È l’amore che opera il miracolo della risurrezione. Per questo andiamo a versare lacrime di speranza sulle tombe dei nostri cari, “per tutti i fratelli e le sorelle che si sono addormentati nella speranza della risurrezione” (Canone II della Messa). Fiori di fede sono le nostre preghiere sulle tombe, capaci di rimuovere le pietre della disperazione e dell’oblio.
Sacrilegio è, pertanto, la guerra, in tutte le sue forme di violenza e di sterminio del corpo delle creature.
Che non dà modo a chi muore di ricevere l’olio profumato del sacramento dell’unzione con cui consegnare il proprio corpo alle membra del Risorto.

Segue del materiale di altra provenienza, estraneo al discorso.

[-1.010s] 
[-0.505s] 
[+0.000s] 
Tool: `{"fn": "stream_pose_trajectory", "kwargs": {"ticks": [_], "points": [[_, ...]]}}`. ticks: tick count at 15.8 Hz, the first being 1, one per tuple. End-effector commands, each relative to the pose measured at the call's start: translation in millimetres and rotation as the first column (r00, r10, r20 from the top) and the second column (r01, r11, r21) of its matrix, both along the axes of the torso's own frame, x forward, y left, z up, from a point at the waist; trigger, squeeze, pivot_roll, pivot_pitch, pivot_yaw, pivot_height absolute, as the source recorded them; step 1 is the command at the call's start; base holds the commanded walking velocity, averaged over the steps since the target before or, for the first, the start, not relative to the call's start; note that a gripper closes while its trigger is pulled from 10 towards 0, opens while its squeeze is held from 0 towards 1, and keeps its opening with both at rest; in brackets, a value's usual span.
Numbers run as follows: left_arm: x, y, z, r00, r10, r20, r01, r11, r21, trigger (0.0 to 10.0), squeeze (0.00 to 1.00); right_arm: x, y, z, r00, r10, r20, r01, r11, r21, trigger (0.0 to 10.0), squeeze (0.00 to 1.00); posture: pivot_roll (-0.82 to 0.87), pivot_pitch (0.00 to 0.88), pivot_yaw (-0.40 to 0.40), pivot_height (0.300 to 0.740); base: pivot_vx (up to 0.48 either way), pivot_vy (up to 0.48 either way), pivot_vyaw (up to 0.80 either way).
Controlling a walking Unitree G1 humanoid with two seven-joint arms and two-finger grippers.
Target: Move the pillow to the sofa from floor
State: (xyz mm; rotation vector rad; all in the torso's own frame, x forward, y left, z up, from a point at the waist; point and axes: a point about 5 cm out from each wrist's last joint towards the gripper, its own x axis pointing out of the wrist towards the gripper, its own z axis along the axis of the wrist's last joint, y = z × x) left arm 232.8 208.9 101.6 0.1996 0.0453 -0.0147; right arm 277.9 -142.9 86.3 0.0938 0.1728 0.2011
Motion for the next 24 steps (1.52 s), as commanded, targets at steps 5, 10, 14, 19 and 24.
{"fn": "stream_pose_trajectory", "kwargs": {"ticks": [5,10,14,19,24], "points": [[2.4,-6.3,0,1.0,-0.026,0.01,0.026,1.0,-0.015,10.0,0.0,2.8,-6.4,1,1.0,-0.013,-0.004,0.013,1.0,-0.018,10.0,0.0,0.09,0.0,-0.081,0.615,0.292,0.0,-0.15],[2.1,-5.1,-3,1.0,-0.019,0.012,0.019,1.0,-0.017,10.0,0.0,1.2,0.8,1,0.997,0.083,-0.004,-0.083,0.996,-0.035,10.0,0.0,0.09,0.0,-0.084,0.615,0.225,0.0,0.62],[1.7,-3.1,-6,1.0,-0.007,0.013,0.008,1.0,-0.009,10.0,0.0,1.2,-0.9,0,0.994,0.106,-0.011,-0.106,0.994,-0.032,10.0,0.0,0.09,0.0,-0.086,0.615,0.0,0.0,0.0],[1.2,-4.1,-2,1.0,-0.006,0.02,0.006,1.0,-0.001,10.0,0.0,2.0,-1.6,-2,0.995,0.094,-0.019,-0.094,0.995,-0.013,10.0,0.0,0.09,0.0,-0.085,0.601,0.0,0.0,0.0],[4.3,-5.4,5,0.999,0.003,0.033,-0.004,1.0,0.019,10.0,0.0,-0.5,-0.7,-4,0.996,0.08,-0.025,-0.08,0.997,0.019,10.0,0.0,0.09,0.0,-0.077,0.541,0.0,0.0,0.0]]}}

Sacrilegio è ogni assassinio, e ancor più quello brutale su vittime di cui si fanno a pezzi o si abbandonano le spoglie, cosicché i congiunti non possano né ritrovarle né comporle nel rispetto di quella culla che – per ogni figlio di Dio – è la tomba. In questi ultimi anni di massacri di corpi umani condotti da parte di altri esseri umani ridotti però, come Caino, in stato di bestialità, i cronisti d’ufficio non parlano mai di anime dei morti, ma soltanto del numero dei loro corpi. Come se l’essere umano fosse solo un grumo di carne che, se fa comodo ai potenti, può essere usata, lacerata, strumentalizzata o derubricata dal mondo dei vivi, senza nemmeno chiedere scusa ai parenti. Come ne Le anime morte di Gogol, dove per “anime” si intendevano i corpi della servitù della gleba, più utili da morti che da vivi, presenti soltanto nei registri come un “bene” materiale su cui truffare utili profitti.
“Anime morte” senza che la comunità di tutti i santi possa commemorarli quest’oggi, nel giorno dedicato ai defunti.
Ma padre Gabriel Romanelli ha resistito a questo furto di sacra dignità. Insieme a due confratelli e cinque suore, al fianco dei superstiti mutilati o rifugiati a causa della Bestia della Morte, padre Romanelli non ha dimenticato di pregare ogni giorno per le anime di tutte quelle creature che a Gaza – nel peccato o nell’innocenza – sono salite al cielo per morte violenta. Ogni giorno tutta la comunità della Sacra Famiglia si è preoccupata di chiedere al Signore, con lacrime e suppliche, che per loro aprisse le porte del Paradiso. Uniamo alla loro la nostra preghiera per tutte le vittime delle guerre del mondo, perché contro la vita negata il Signore dia la Vita liberata: un “battesimo” di risurrezione per tutti gli espulsi dalla terra.